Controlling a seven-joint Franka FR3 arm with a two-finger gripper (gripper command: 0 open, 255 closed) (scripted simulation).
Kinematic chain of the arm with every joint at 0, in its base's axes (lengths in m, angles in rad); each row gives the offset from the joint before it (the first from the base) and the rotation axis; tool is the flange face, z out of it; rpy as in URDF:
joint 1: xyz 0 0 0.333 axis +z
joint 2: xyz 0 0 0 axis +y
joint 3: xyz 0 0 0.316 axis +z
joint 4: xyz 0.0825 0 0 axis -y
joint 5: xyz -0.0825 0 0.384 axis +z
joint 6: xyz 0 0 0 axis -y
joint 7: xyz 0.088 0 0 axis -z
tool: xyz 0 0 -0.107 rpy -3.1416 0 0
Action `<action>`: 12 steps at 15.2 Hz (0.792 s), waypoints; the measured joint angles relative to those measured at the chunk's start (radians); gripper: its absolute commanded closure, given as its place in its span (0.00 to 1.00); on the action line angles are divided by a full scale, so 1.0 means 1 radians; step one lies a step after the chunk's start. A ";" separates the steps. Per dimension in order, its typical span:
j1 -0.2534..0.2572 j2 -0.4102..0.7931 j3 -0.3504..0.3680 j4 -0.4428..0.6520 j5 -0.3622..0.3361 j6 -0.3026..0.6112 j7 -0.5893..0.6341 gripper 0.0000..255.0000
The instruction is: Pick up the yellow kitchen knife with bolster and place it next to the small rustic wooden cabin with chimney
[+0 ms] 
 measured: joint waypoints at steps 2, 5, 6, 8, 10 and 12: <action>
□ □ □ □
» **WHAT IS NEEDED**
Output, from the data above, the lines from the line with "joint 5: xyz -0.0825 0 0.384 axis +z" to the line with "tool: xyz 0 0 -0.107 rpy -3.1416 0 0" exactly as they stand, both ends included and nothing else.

» **FINAL ANSWER**
joint 5: xyz -0.0825 0 0.384 axis +z
joint 6: xyz 0 0 0 axis -y
joint 7: xyz 0.088 0 0 axis -z
tool: xyz 0 0 -0.107 rpy -3.1416 0 0

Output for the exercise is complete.